Osteoporosis
Summary
Osteoporosis is a systemic skeletal disease characterized by low bone mass and micro-architectural deterioration of bone tissue, leading to increased bone fragility and fracture risk. It is the most common metabolic bone disease, affecting primarily post-menopausal women due to Oestrogen withdrawal. Diagnosis is confirmed by a DEXA Scan T-Score < -2.5 SD. Fractures of the Hip (Neck of Femur), Spine (Vertebral Wedge), and Wrist (Colles') are the classic sequelae.

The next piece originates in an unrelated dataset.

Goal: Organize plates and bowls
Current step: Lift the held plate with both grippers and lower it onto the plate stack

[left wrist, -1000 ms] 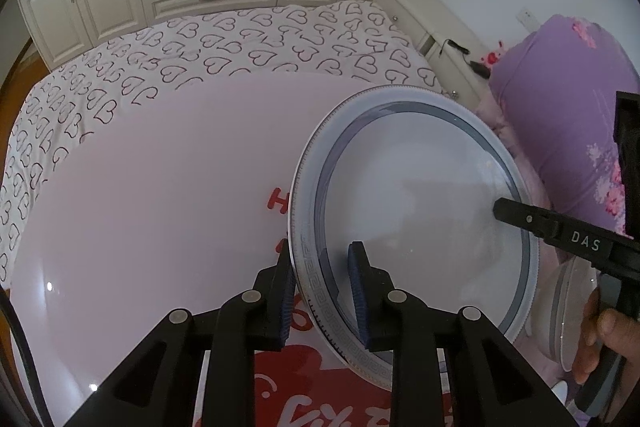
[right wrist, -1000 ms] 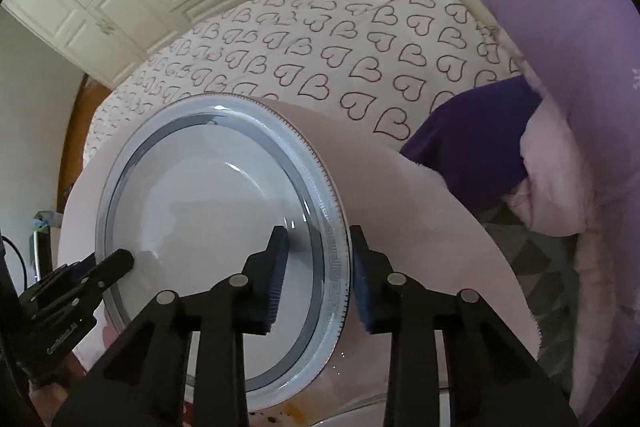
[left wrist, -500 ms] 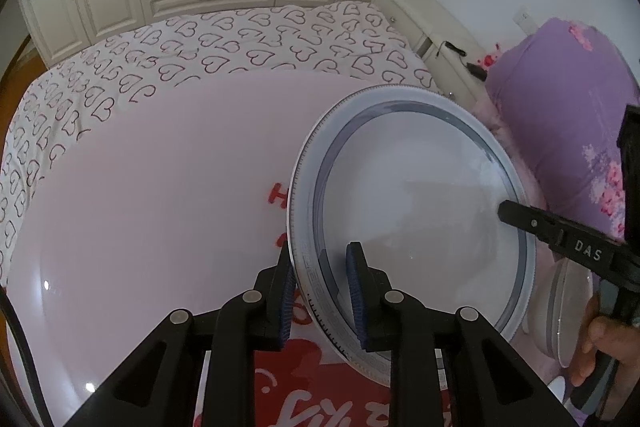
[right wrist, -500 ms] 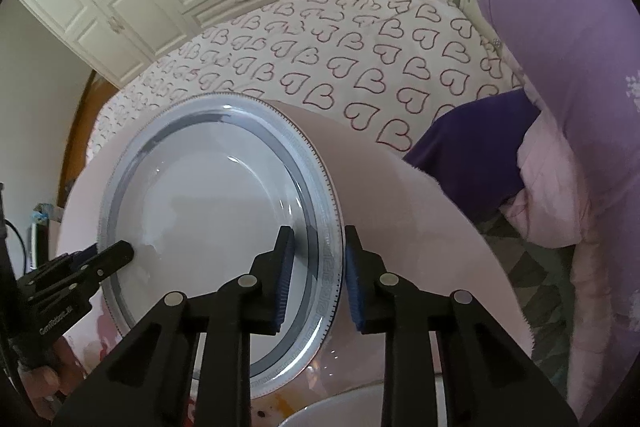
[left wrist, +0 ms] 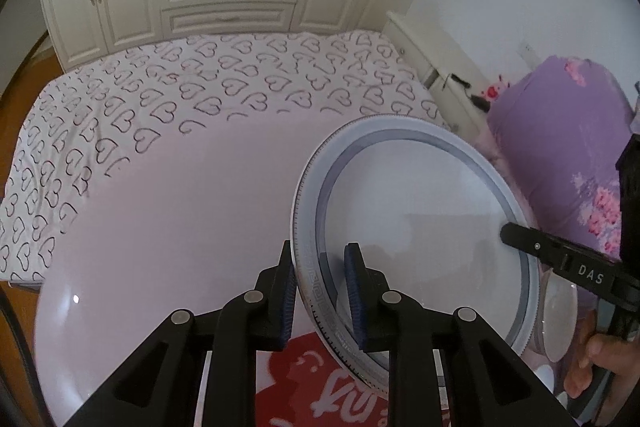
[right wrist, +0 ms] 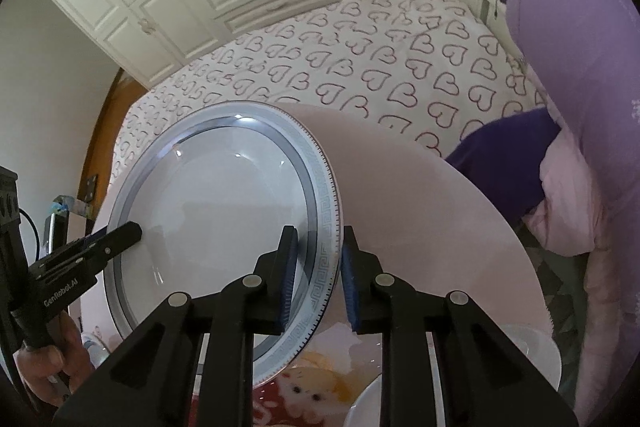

Treatment focuses on inhibiting resorption (Bisphosphonates/Denosumab) or stimulating formation (Teriparatide), alongside Calcium/Vitamin D repletion. [1,2]
Key Facts
- Definition: T-Score < -2.5 (WHO Criteria).
- Osteopenia: T-Score between -1.0 and -2.5.
- Pathology: Uncoupling of bone turnover (Resorption > Formation).
- Symptom: "The Silent Disease". Asymptomatic until a bone breaks.
- Key Fractures: Distal Radius (Colles'), Vertebrae (Kyphosis), Hip (NOF).
- Sign: Loss of height (>4cm). Dowager's Hump (Thoracic Kyphosis).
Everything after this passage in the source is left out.